L’altro giorno, a Roma in via dei Serpenti, un piccolo negozio di antiquariato era chiuso in pieno pomeriggio. Sulla vetrina c’era appeso un cartello scritto a mano: Torno subito. Sotto però si specificava: Se me va. Magari è solo perché il tenutario se lo può permettere, può essere che la flessione dialettale sia probante di qualcosa, è comunque a guardar bene una frase per certi versi illuminante, specie nella nube di parole di stampo economico-finanziario nella quale siamo costretti a orientarci in questo periodo, e in pieno regime di liberalizzazioni. Liberalizzazioni che ‘liberano energie’, libertà dell’orario di apertura ad esempio.
Una volta le culture differivano profondamente in quanto a concezioni che riguardano il tempo, non solo le idee di puntualità, ma la fretta e l’attesa, l’anticipo e il ritardo erano diverse, fino al modo di rappresentarsi il presente, passato e futuro. C’è stato un tempo in cui vi erano culture che enfatizzavano il tempo degli orologi e quelle che lo basavano sugli eventi, ora quel tempo non c’è più. Nel primo caso l’ora segnata sul quadrante determina inizio e fine di un’attività, mentre basare l’idea di tempo sugli eventi significava che erano le esigenze particolari a determinare la pianificazione, e le attività cominciavano e finivano quando coloro che vi erano implicati decidevano che scoccava il momento giusto. E non si può dire che quel tempo non fosse reale, né che non rispondesse a esigenze anche materiali. Da un po’ di tempo si è imposta la prima idea a carattere globale, quella astratta, il tempo è denaro sempre più uniformemente in ogni parte del mondo, vale a dire una convenzione per una convenzione, il più misterioso, aleatorio e senza forma fra i beni immateriali ridotto al valore più oggettivo delle quantità.
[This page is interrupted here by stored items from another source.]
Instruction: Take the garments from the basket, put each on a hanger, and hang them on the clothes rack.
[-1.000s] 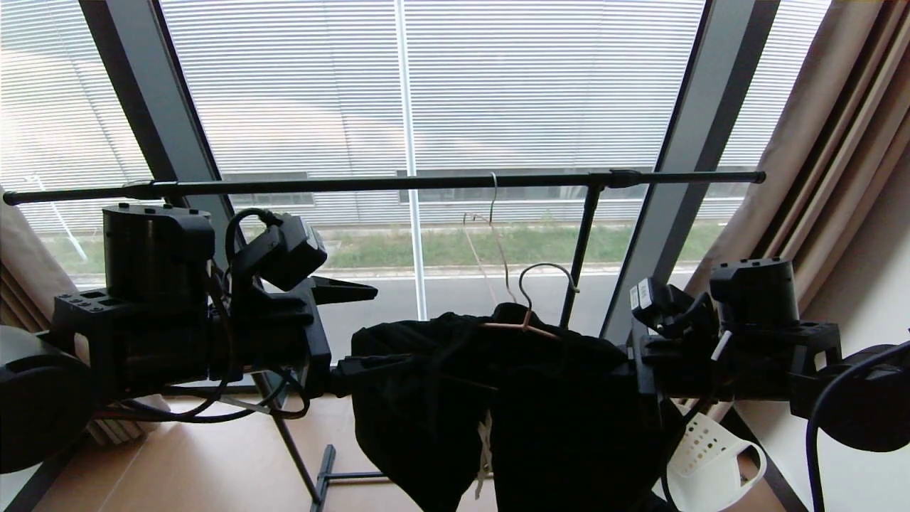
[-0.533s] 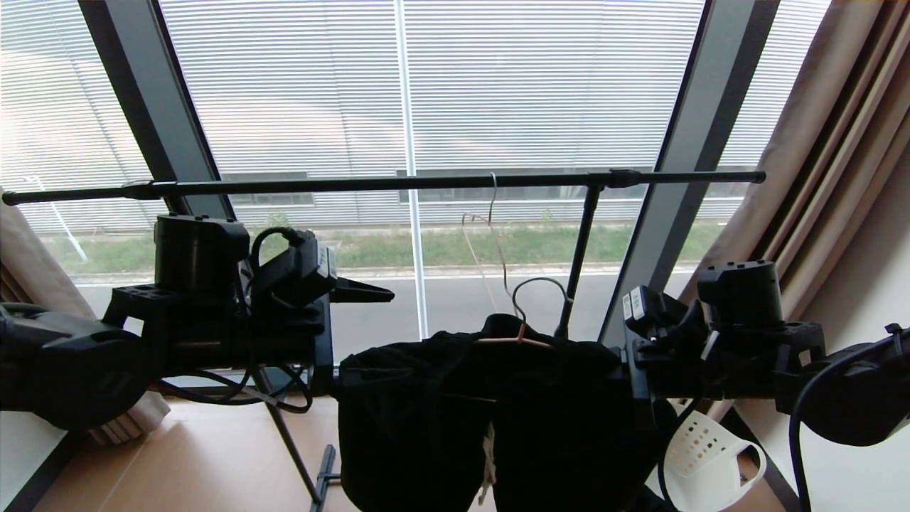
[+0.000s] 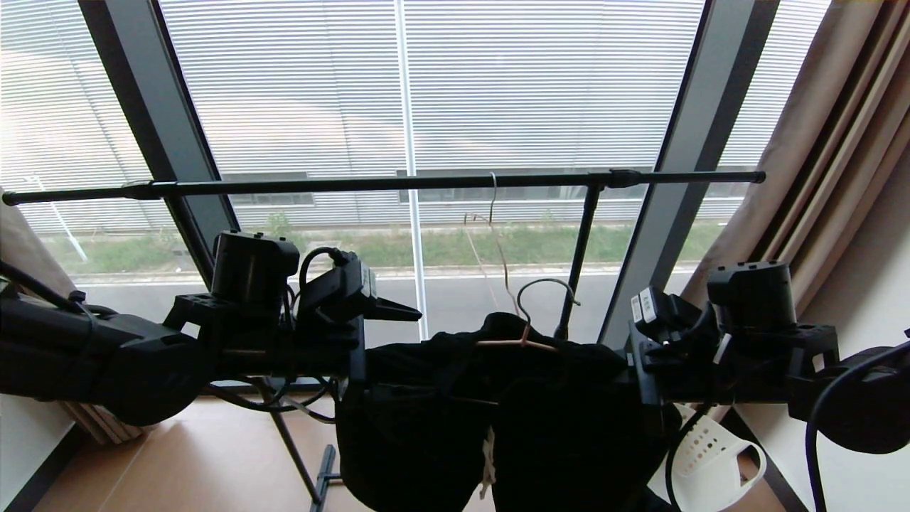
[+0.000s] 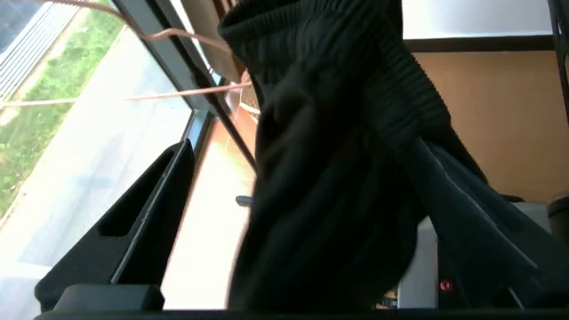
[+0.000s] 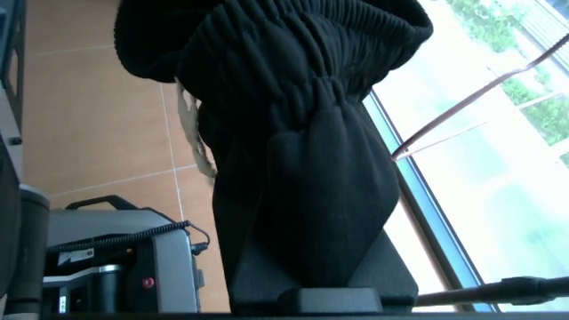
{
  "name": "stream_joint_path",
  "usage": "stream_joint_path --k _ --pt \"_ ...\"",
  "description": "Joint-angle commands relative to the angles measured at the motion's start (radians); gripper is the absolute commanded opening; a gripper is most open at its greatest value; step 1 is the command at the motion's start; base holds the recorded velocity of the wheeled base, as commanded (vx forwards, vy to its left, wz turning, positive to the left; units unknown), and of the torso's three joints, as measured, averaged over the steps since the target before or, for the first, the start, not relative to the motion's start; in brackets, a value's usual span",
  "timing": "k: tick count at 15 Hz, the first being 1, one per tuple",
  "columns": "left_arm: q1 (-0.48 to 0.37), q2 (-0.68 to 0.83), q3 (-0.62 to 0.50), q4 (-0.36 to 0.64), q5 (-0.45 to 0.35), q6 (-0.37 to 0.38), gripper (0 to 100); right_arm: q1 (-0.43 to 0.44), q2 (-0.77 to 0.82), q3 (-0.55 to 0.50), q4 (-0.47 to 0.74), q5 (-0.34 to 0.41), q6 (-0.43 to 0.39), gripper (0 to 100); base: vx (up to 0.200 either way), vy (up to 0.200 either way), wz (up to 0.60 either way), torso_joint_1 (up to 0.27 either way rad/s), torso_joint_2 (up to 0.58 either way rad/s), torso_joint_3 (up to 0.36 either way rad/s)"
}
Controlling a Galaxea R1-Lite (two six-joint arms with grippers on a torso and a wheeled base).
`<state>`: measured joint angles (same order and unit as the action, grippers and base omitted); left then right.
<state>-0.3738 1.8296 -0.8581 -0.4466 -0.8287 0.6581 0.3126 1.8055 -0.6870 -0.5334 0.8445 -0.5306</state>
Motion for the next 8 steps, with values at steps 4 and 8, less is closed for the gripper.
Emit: stream_joint_path --k 4,8 --pt "-0.050 0.046 -0.059 0.002 0.040 -0.005 100 0.010 -0.012 0.006 0.000 0.027 0.001 0 0.000 0.000 0.00 0.000 0.00 0.000" --pt "-0.077 0.060 -0.059 0.002 0.043 -0.008 100 0.020 -0.012 0.003 -0.002 0.030 0.004 0 0.000 0.000 0.00 0.000 0.00 0.000"
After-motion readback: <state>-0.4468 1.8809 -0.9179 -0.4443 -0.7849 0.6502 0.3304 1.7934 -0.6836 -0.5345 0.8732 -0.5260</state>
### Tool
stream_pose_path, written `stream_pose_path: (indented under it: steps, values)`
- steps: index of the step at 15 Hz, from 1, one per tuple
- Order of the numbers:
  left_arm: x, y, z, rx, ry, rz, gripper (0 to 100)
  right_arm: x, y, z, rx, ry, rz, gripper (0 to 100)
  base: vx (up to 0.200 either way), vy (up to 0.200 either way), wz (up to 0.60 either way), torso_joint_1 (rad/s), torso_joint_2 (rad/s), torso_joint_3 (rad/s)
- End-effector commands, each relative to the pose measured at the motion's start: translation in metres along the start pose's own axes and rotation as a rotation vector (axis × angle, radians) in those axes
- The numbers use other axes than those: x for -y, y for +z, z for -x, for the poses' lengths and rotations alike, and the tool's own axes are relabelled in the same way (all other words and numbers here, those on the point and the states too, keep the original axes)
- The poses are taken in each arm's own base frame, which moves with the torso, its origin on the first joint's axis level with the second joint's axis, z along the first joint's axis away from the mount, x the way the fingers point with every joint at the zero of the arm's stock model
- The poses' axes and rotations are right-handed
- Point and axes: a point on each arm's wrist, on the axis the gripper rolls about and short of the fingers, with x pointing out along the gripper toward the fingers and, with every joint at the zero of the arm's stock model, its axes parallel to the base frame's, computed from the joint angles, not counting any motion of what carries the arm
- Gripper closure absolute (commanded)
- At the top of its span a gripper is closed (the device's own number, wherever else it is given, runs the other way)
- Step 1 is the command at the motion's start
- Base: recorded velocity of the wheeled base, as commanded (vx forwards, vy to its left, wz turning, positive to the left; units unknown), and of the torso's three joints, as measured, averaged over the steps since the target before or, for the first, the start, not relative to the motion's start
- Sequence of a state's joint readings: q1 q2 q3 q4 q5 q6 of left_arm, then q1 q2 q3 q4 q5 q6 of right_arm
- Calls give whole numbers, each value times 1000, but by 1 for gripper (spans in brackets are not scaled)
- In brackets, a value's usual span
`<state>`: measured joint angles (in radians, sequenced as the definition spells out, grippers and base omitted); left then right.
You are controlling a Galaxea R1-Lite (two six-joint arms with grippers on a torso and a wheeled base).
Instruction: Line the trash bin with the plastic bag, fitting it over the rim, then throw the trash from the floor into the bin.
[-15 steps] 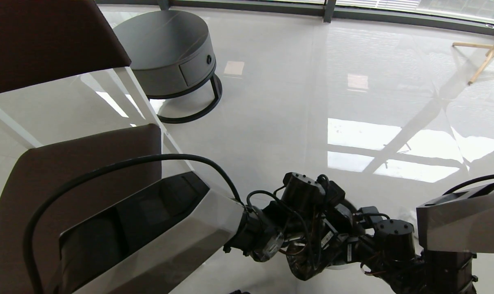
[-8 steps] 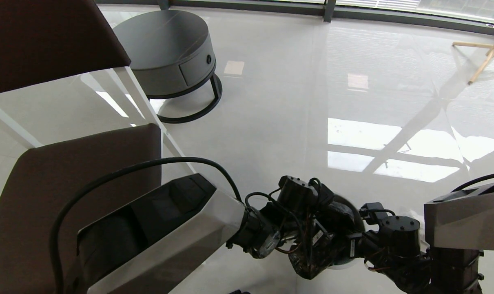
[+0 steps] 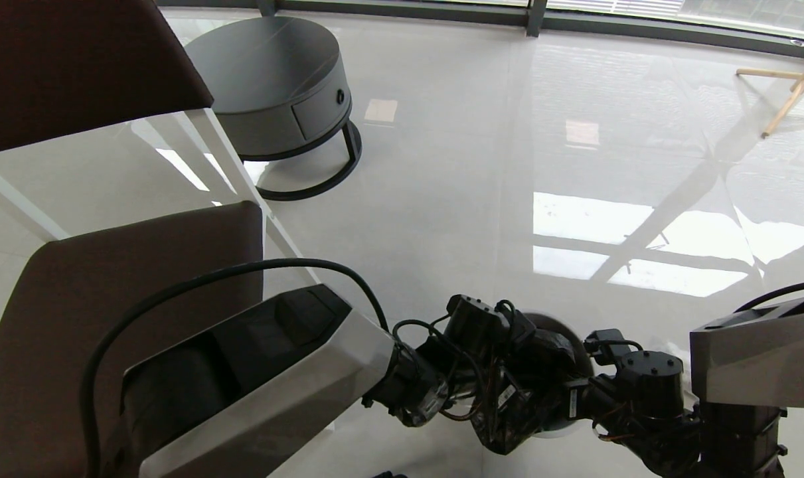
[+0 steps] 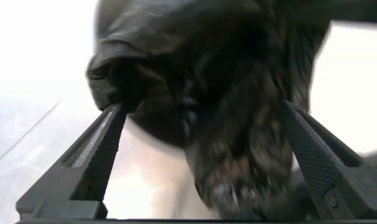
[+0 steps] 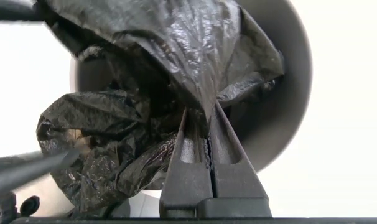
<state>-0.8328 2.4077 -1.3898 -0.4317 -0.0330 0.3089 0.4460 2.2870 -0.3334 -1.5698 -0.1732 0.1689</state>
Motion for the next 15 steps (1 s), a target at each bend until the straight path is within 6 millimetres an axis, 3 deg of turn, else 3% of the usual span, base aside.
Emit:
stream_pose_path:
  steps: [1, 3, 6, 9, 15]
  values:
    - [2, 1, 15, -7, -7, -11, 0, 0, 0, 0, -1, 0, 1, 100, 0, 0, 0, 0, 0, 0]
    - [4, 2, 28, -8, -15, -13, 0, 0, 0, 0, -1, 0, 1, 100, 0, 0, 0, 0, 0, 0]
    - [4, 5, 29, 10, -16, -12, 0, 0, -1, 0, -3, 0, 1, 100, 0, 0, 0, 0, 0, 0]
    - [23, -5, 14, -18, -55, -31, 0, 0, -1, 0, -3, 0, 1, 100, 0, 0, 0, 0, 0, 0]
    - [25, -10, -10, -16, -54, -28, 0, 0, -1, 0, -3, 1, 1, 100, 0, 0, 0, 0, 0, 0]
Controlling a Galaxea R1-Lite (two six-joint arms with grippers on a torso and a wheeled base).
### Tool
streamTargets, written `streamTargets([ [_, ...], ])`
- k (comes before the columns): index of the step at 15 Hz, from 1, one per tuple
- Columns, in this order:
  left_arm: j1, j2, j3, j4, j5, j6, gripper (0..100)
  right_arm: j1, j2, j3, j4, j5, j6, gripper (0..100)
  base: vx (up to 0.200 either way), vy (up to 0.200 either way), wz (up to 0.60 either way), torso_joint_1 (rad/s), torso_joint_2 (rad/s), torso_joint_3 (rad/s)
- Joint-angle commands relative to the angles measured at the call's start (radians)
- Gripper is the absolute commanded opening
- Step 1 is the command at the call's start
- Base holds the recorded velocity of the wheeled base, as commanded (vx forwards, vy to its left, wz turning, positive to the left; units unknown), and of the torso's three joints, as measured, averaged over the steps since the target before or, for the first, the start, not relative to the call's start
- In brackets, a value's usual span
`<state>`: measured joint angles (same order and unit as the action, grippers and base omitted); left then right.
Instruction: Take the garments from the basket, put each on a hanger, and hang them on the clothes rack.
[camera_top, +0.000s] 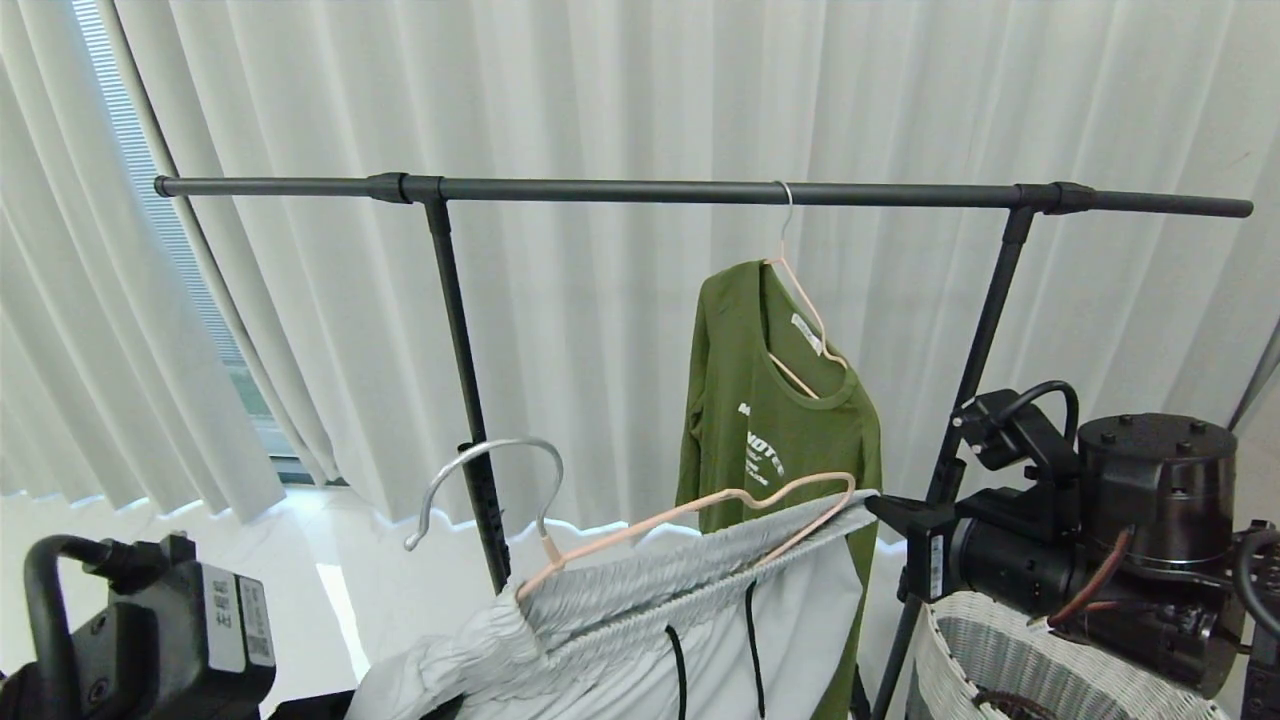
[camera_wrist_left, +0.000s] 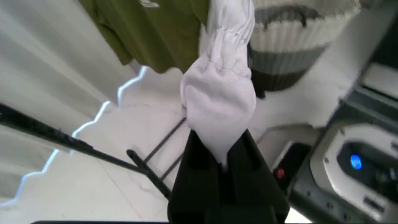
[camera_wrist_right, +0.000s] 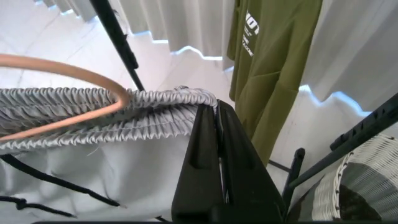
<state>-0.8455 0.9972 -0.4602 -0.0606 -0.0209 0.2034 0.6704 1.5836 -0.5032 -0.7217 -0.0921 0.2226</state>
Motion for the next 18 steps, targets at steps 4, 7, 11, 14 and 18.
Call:
streamTargets([
  [4,0.002,0.001,0.101,0.012,-0.031,0.071,0,-0.017,-0.045,-0.003,0.062,0.072,-0.061,0,0.000,0.000,0.00,0.000,0.00,0.000],
  [7,0.003,0.031,0.107,0.048,-0.027,0.077,0,-0.022,-0.106,-0.029,0.191,0.172,-0.160,0,0.000,0.000,0.00,0.000,0.00,0.000],
  [11,0.008,0.106,0.097,0.085,0.019,0.120,0,0.005,-0.140,-0.071,0.285,0.201,-0.207,0,0.000,0.000,0.00,0.000,0.00,0.000],
  [14,0.008,0.164,0.077,0.108,0.071,0.154,0,0.064,-0.174,-0.106,0.383,0.201,-0.209,0,0.000,0.000,0.00,0.000,0.00,0.000],
  [18,0.008,0.212,0.075,0.125,0.137,0.156,0,0.147,-0.175,-0.135,0.410,0.196,-0.223,0,0.000,0.000,0.00,0.000,0.00,0.000],
])
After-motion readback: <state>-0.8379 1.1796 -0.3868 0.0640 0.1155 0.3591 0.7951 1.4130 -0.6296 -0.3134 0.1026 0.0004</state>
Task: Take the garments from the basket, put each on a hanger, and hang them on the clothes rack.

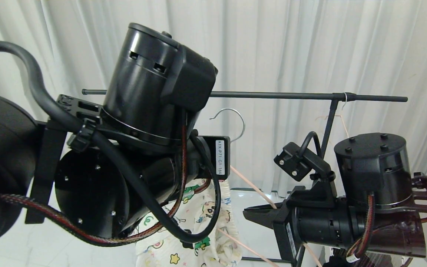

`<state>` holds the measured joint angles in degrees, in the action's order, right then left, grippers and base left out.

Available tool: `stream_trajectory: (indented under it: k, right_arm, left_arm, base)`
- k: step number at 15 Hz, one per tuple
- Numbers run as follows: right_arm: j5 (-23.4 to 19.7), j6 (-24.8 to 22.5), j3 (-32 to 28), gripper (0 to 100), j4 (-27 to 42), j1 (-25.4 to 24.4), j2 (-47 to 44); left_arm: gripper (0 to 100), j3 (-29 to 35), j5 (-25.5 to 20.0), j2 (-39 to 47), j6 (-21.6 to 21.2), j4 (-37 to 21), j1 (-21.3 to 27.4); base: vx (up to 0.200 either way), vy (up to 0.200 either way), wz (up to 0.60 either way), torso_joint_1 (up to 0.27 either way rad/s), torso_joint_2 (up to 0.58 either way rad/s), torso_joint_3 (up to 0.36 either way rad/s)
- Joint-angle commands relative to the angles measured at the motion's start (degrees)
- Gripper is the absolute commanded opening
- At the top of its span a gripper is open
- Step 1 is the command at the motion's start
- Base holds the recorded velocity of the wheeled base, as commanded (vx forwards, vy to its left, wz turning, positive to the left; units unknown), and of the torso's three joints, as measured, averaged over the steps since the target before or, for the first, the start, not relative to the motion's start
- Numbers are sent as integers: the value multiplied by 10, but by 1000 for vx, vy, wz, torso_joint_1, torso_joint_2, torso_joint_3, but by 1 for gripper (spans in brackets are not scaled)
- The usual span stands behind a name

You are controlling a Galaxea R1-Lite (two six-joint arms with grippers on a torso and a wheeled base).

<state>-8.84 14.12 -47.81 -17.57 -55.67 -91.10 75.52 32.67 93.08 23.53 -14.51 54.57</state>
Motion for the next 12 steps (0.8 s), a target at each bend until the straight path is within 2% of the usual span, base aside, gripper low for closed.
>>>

Oggi si vive in un modo solo, è il denaro che fa girare gli orologi quasi in ogni anfratto del pianeta, e il denaro si sa, alla lunga rende ogni cosa equivalente, qualitativamente ‘indifferente’. E il tempo vale sempre di meno.
Per noi quell’abito è diventata natura, ma ora che il primato dell’economia come scienza cognitiva somiglia troppo a un espediente, ora che tale economia è patentemente truccata (pure mirata forse, nel senso dello “spirito segretamente auto-distruttivo” che già aveva percepito Adorno, visto che ha puntato in primo luogo alcuni dei paesi-culla della civiltà occidentale), ora che si va stabilizzando una tirannia denotata dall’assenza di volti riconoscibili, si ha il forte sospetto che proprio al tempo sia stata affidata la faccia del tiranno. Così, mentre gli speculatori s’appropriano del ‘tasso d’incertezza’ che ha il mondo, ci si riappropria di un’ora, un pomeriggio, un evento che ci interessa, come modo di ripensare a fondo il rapporto personale che abbiamo coi beni materiali e i bisogni. Del resto, ci ricorda Borges, siamo comunque “fatti di tempo”. Costi quel che costi.